É bom ressaltar que o uso de ilustrações deve ser feito com cuidado. Algumas advertências ajudam para que sejam evitados erros comuns. Ei-las:

a.     Nunca tente organizar um sermão baseado em uma ilustração, pois ela é apenas um material de auxilio à pregação.
b.     Nunca se baseie em filmes sobre a Bíblia, crendo que aquela ilustração é verídica.
c.     Nunca use uma ilustração que precise ser explicada.
d.     Evite ilustrações cujos fatos sejam duvidosos.
e.     Não use ilustrações que roubem a atenção dos ouvintes do assunto principal do sermão.
f.        Não exagere historias. Exagerar é mentir.
g.     Evite o número excessivo de ilustrações dentro de um só sermão.
h.     Use ilustrações que deixem uma boa impressão.
i.         Cuidado com as ilustrações engraçadas. Nem todos tem o mesmo senso de humor.

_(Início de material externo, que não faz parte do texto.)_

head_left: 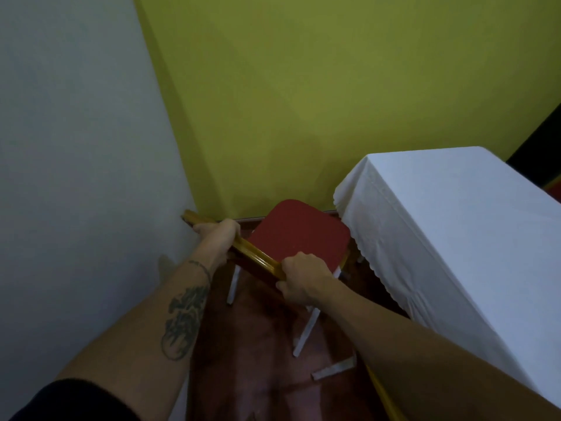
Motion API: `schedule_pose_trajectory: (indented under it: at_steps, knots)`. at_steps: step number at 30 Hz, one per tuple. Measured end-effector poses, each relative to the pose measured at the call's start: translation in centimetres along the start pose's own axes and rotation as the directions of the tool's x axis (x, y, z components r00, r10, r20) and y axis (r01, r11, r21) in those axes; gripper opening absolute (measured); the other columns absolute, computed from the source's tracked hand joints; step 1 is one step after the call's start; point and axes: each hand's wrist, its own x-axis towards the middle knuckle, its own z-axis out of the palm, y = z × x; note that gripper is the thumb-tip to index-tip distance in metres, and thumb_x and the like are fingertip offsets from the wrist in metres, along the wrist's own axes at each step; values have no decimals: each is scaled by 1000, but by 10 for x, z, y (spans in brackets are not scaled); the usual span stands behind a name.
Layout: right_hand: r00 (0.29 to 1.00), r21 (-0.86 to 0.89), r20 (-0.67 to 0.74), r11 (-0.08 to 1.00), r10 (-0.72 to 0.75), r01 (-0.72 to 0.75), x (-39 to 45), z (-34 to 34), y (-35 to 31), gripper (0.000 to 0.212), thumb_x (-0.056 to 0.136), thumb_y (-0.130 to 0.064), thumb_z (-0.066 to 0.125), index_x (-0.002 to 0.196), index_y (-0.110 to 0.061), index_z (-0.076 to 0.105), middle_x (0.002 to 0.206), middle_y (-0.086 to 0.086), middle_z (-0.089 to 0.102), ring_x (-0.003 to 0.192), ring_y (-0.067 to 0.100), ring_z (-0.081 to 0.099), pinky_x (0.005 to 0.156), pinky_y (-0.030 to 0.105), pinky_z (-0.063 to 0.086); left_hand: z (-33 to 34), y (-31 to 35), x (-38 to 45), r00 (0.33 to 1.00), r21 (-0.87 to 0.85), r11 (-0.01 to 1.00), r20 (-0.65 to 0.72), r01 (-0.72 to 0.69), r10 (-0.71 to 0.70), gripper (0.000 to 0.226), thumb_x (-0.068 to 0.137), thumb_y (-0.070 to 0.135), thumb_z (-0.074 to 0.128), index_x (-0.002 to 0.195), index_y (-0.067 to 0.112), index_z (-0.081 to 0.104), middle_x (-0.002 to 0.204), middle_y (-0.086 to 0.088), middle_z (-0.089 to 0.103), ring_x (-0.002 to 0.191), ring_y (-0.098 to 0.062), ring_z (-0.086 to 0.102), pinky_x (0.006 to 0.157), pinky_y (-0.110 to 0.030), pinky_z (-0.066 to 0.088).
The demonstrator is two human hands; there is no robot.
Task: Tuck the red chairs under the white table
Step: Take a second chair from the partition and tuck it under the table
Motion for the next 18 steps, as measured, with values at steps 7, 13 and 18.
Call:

7.    Qualidades de Estilo do Pregador
A palavra estilo tem sua origem no latim stilus e refere-se a um instrumento em forma de haste pontiaguda que servia para escrever em tábuas de cera. A palavra estilo tomou um significado figurado que tem a ver com a forma de escrever e de falar.
Todo pregador tem atributos próprios que deve preservar, para ser sempre original e autêntico. Ele também pode aperfeiçoar seu estilo e sua maneira de pregar através do estudo da Homilética e da experiência ministerial. Alguns iniciantes querem adotar o estilo dos pregadores que admiram, mas é um erro não desenvolverem seus próprios estilos.
O pregador deve cumprir pelo menos 4 princípios básicos para melhorar seu estilo de pregação e assim valorizar o importante trabalho de um ministro da Palavra de Deus. São eles: pureza, energia, autoridade e imaginação.
Há também três aspectos do corpo que ajudam na comunicação da mensagem: a expressão facial, a postura e a voz do pregador.
Ao falarmos de Voz do Pregador, há alguns defeitos que precisam ser corrigidos no decorrer da experiência, pois há aquele que é resmungador (fala com os lábios quase fechados); o gritador (não sabe usar o volume da voz); o cantarolador (sua voz sobe e desce todo o tempo, como numa canção); o monótono (é o tipo de voz que faz dormir) e; o pigarreador (limpa a garganta toda hora, como se tivesse com irritação ou pigarro).
Para que possa fazer bom uso da sua própria voz, o pregador deve procurar aperfeiçoá-la através de meios corretos, com boa fluidez, modulação e expressão, além das recomendações abaixo:

a.     Beber bastante água em temperatura natural durante o dia.
b.     Próximo do momento de atividades vocais dê preferência aos alimentos leves e de fácil digestão.
c.     Evitar roupas apertadas, principalmente nas regiões do abdômen, cintura, peito e pescoço, pois isso poderá dificultar a respiração.
d.     Evitar cochichar.

Na teoria da comunicação aprendemos seus três aspectos mais importantes: o emissor, o receptor e o canal da comunicação que funcionam da seguinte forma:
- O emissor é o que transmite a mensagem.
- O receptor é o que recebe a mensagem.
- O canal é a via pela qual se transmite a mensagem (a voz do emissor).